Writing DNG in parallel with reversing - General Discussion and Assistance - CHDK Forum

Writing DNG in parallel with reversing

  • 83 Replies
  • 14128 Views
*

Offline reyalp

  • ******
  • 12737
Writing DNG in parallel with reversing
« on: 18 / May / 2013, 04:54:01 »
Advertisements
Something I've wanted to try for a long time is doing the DNG writes a different task from the reverse bytes, on the assumption that once the DMA for the write is fired off, the OS will yield the task doing the write and we can let the reverse continue in parallel.

Finally got around to trying it. The attached patch reduces DNG saving on my D10 from ~3.7 sec to ~3.2 sec. CHDK raw is ~ 3.0 sec, so this gets the overhead of DNG pretty close to negligible.

I've tried a whole bunch of variants to get to this point (differing chunk sizes, sleep locations etc), but there's probably more room for improvement. Using proper IPC functions rather than globals and sleeps could potentially improve things.

It runs and seems to give a modest improvement on a540, but I haven't tried to optimize it there yet.
« Last Edit: 18 / May / 2013, 23:02:44 by reyalp »
Don't forget what the H stands for.

*

Offline philmoz

  • *****
  • 3179
    • Photos
Re: Writting DNG in parallel with reversing
« Reply #1 on: 18 / May / 2013, 05:24:12 »
Something I've wanted to try for a long time is doing the DNG writes a different task from the reverse bytes, on the assumption that once the DMA for the write is fired off, the OS will yield the task doing the write and we can let the reverse continue in parallel.

Finally got around to trying it. The attached patch reduces DNG saving on my D10 from ~3.7 sec to ~3.2 sec. CHDK raw is ~ 3.0 sec, so this gets the overhead of DNG pretty close to negligible.

I've tried a whole bunch of variants to get to this point (differing chunk sizes, sleep locations etc), but there's probably more room for improvement. Using proper IPC functions rather than globals and sleeps could potentially improve things.

It runs and seems to give a modest improvement on a540, but I haven't tried to optimize it there yet.

Nice idea.

On the G1X &G12 generates corrupted DNG files - files size is only ~2MB.

It seems that because there are two raw buffers, the loop to re-reverse the buffer is skipped.
It returns to the caller where the file handle is closed before the writing is finished.

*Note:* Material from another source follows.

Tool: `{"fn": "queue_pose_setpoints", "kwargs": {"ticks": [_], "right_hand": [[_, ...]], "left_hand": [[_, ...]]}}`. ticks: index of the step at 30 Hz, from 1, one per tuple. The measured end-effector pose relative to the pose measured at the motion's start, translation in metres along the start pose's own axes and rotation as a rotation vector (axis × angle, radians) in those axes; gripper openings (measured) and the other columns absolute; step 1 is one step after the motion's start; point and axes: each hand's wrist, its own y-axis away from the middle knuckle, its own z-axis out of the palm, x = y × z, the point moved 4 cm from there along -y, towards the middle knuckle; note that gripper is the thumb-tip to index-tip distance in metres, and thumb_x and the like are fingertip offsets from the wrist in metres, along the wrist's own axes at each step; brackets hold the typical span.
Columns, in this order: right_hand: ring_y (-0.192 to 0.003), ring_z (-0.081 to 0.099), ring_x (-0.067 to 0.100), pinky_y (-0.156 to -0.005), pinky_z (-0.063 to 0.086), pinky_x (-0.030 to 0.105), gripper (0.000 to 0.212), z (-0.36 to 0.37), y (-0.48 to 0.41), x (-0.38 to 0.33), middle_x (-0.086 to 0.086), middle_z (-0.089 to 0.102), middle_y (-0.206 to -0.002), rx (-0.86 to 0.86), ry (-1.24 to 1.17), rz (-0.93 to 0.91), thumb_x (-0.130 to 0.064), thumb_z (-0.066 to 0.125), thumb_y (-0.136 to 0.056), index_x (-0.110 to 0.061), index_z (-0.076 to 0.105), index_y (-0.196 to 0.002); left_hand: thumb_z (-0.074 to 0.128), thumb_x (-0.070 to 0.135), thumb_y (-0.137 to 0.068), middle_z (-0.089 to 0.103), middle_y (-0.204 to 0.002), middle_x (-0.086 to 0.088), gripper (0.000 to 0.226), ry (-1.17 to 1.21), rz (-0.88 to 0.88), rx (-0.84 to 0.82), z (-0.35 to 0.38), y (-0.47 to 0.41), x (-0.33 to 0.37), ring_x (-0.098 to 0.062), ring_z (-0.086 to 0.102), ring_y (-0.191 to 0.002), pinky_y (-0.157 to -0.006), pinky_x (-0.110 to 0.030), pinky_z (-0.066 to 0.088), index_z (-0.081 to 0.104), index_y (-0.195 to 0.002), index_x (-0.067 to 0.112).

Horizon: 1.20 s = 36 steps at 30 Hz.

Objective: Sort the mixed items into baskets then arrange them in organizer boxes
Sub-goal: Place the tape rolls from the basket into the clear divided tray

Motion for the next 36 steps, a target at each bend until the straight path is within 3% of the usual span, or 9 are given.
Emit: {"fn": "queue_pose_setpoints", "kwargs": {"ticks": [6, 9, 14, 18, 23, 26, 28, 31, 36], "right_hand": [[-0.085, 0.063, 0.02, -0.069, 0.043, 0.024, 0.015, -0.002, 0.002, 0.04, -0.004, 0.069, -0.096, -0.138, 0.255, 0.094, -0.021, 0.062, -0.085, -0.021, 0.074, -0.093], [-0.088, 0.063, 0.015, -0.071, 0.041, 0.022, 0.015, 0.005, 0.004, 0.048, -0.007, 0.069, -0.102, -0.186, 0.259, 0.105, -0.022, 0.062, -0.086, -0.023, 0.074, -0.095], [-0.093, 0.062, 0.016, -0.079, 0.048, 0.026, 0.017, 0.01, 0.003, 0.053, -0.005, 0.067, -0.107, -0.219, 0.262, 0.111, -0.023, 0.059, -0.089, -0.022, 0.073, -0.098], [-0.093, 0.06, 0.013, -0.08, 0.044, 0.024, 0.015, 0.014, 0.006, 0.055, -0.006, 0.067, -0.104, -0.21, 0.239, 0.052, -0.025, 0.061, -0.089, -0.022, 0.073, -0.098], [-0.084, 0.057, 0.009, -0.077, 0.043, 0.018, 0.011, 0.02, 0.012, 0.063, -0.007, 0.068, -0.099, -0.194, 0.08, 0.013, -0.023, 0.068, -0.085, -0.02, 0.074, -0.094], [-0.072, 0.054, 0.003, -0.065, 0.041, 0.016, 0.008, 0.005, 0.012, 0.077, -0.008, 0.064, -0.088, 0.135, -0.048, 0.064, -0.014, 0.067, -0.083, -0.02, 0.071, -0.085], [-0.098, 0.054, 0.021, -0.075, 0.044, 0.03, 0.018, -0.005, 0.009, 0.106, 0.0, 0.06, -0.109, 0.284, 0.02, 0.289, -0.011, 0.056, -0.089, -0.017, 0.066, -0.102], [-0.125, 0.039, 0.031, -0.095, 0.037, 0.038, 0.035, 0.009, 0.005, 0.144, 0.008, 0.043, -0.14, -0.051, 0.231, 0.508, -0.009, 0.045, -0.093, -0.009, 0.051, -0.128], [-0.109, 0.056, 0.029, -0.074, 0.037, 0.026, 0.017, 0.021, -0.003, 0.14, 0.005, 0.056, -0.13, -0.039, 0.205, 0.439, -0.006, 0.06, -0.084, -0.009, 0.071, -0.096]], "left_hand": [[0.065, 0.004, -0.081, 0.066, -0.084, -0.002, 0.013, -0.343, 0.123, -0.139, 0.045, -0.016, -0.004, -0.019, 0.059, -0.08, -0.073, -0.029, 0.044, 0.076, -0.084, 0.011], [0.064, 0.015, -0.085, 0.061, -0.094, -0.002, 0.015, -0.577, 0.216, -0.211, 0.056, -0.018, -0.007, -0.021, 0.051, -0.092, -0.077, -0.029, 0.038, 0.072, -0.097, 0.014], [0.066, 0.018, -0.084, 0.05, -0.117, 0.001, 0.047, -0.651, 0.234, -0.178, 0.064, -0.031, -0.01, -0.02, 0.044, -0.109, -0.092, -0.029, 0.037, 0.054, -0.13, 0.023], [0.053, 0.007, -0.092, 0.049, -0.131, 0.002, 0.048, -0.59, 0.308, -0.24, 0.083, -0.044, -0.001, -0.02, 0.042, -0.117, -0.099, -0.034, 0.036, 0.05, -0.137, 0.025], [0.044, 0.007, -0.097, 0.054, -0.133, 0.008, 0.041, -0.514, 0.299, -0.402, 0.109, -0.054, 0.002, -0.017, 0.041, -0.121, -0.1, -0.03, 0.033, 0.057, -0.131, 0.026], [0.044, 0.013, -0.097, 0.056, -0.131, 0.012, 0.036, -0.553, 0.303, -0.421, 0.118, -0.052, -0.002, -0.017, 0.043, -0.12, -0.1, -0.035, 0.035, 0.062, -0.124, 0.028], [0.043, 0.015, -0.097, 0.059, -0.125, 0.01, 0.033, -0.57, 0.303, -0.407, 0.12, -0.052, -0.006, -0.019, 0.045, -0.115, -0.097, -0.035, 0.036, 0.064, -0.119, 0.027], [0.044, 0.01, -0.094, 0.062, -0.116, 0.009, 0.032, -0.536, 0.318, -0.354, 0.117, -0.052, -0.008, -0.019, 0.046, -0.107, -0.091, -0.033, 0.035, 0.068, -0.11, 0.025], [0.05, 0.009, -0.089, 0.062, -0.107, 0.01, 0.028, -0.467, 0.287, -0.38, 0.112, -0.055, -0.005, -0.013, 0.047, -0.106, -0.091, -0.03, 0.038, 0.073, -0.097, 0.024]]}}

Edit: Ok, I got it to work on the G1X by waiting for the write to finish (instead of re-reversing the buffer).
The 'dng_end_ptr' value is off-by-one so the DNG file is 1 byte too small.
It should be:
    dng_end_ptr = dng_write_ptr + camera_sensor.raw_size;

G1X performance:
DNG no patch   = 1.7secs
DNG + patch    = 1.5secs
RAW save time = 1.2secs

G12 performance:
DNG no patch   = 1.9secs
DNG + patch    = 1.8secs
RAW save time = 1.6secs

Phil.
« Last Edit: 18 / May / 2013, 06:41:39 by philmoz »
CHDK ports:
  sx30is (1.00c, 1.00h, 1.00l, 1.00n & 1.00p)
  g12 (1.00c, 1.00e, 1.00f & 1.00g)
  sx130is (1.01d & 1.01f)
  ixus310hs (1.00a & 1.01a)
  sx40hs (1.00d, 1.00g & 1.00i)
  g1x (1.00e, 1.00f & 1.00g)
  g5x (1.00c, 1.01a, 1.01b)

*

Offline dvip

  • ****
  • 451
Re: Writting DNG in parallel with reversing
« Reply #2 on: 18 / May / 2013, 13:24:25 »
>The attached patch reduces DNG saving on my D10 from ~3.7
>sec to ~3.2 sec. CHDK raw is ~ 3.0 sec, so this gets the
>overhead of DNG pretty close to negligible.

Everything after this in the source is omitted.